Despite the commercial success of the Seaport, there is still the major concern that looms in the background for every coastal development: the risks associated with rising sea levels and extreme weather. Last winter, Boston was reminded of those risks: a pair of powerful nor’easters generated unprecedented flooding in the Fort Point district. Seaport Square was largely unaffected, which may be attributed to some aggressive resilience measures incorporated during its construction.

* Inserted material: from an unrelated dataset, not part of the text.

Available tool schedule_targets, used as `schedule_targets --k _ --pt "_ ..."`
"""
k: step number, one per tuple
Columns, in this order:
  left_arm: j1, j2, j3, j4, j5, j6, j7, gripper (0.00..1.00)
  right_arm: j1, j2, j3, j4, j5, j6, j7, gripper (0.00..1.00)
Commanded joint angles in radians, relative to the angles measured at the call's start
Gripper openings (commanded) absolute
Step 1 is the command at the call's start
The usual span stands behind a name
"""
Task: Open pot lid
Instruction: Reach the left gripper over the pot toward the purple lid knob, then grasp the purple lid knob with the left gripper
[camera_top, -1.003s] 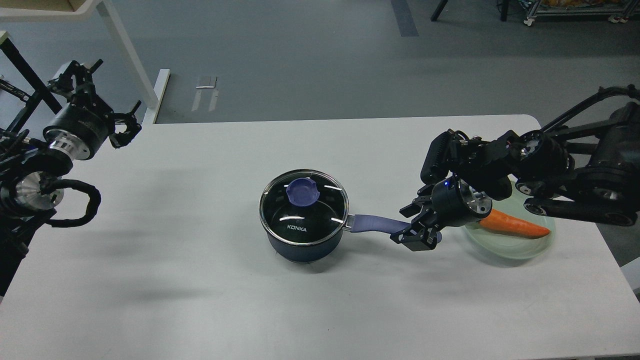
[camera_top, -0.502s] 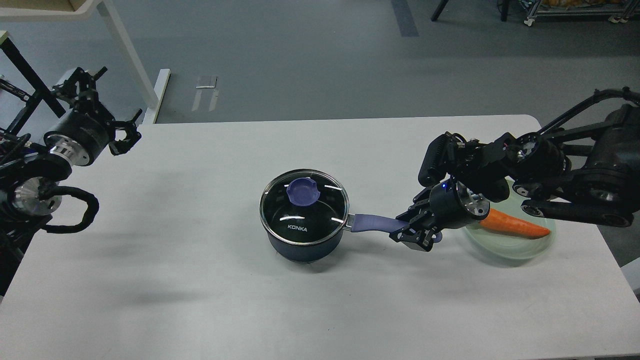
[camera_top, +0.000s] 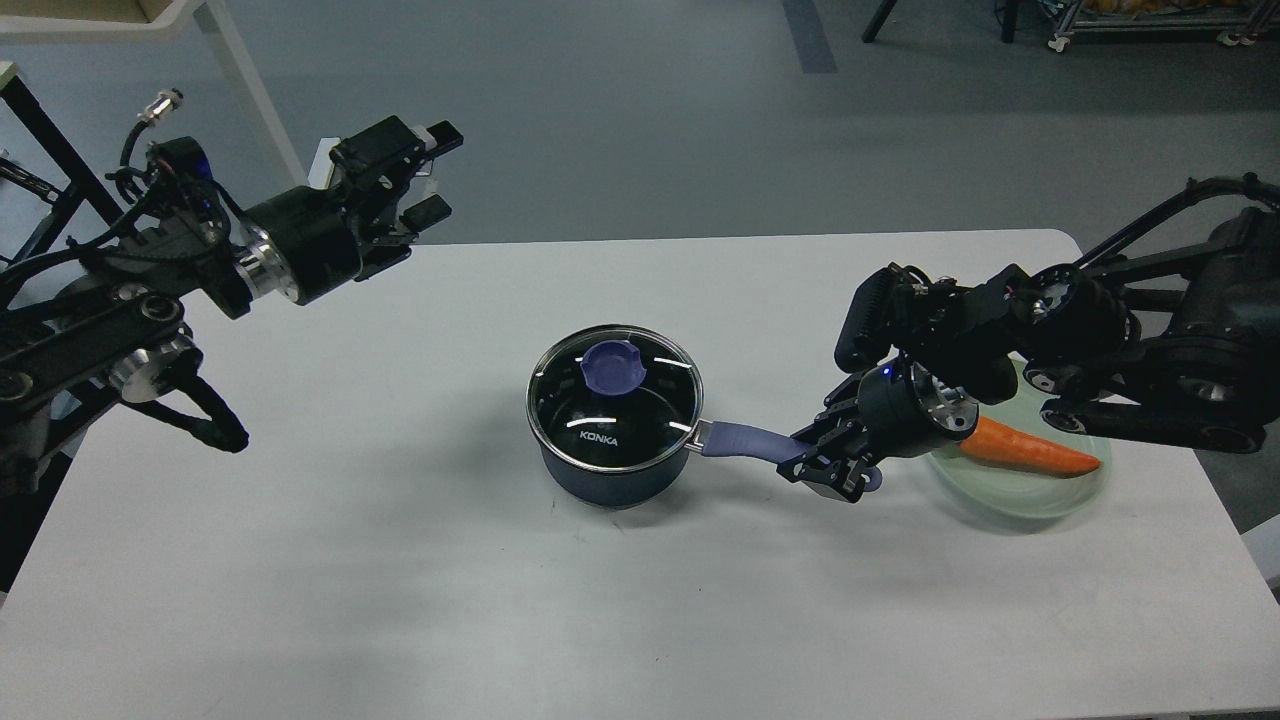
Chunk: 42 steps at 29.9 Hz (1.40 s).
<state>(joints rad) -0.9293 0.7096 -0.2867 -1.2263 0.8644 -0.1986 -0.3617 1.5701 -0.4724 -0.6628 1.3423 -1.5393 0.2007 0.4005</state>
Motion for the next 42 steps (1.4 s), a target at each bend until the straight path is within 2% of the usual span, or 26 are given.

In July, the Boston Planning & Development Agency issued a request for proposals to resilience consultants to develop zoning recommendations for a flood resilience zoning overlay district and to design guidelines for new construction and building retrofits to bolster the city’s earlier work on climate-change readiness. Brian Swett, director of cities and sustainable real estate at Arup, says that the resilience measures are nearly unprecedented. “The line that they drew for this zoning overlay is looking at the 1 percent–chance storm event in 2070 with 40 inches [102 cm] of sea-level rise,” Swett says. “And I’m only aware of one other city that has implemented those steps so proactively, so I think that Boston can serve as an example to numerous other coastal cities as they go down this path.”

When all is said and done, developers and the city of Boston hope the same will be said of the Seaport.